**EXERCISE OBJECTIVE**: The response must consist of the lines below from the one with "Localize left forearm" through the one with "An annotation job", exactly as they appear and with both ends kept.

**RECORDS FOR THE EXERCISE**:
§

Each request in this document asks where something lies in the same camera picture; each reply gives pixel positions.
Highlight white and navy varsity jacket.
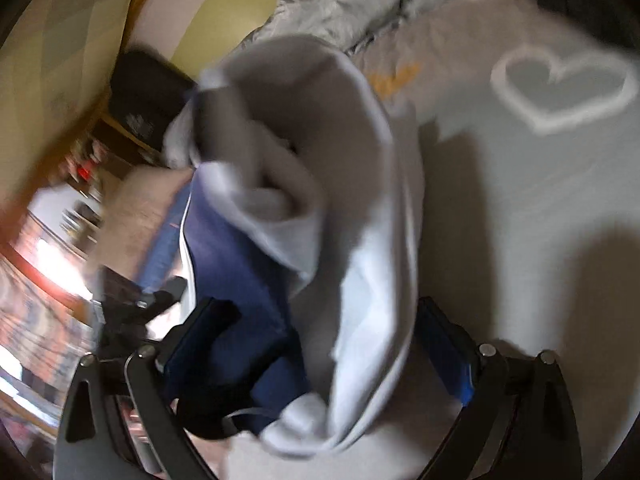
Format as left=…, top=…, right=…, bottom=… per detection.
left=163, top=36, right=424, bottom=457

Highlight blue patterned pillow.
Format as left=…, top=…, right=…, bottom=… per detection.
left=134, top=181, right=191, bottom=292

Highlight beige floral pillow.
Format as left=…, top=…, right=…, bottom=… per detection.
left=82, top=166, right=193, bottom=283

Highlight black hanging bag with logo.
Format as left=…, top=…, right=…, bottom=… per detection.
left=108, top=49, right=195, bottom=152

§

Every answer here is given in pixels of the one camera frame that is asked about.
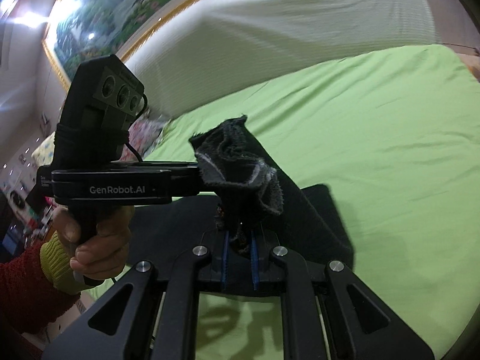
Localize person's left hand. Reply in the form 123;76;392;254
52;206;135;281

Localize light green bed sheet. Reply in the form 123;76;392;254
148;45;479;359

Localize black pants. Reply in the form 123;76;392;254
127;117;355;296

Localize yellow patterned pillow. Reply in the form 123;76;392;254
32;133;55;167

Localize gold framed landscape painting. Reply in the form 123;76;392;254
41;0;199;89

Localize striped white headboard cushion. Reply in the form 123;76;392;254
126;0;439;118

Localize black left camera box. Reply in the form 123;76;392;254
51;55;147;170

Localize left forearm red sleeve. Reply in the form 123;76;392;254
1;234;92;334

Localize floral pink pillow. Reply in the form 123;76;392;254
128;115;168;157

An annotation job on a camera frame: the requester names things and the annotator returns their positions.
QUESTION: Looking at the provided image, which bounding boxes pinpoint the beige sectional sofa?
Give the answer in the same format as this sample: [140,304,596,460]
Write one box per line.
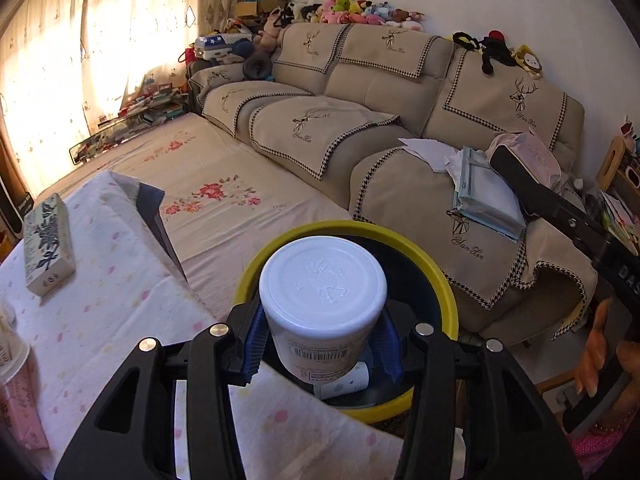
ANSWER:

§

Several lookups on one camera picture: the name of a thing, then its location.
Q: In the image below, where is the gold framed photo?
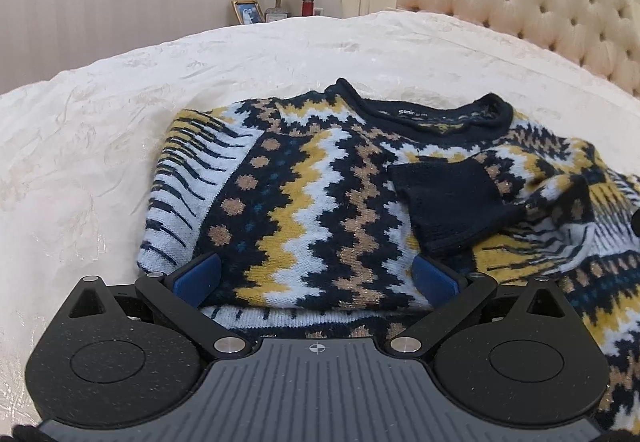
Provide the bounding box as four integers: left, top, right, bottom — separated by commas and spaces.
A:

§

**WRITTEN SOLUTION**:
Localize left forearm red sleeve. Reply in the form 123;76;392;254
1;234;92;334

Localize floral pink pillow. Reply in the form 123;76;392;254
128;115;168;157

An annotation job on a camera frame: the requester names things and the annotator returns their positions.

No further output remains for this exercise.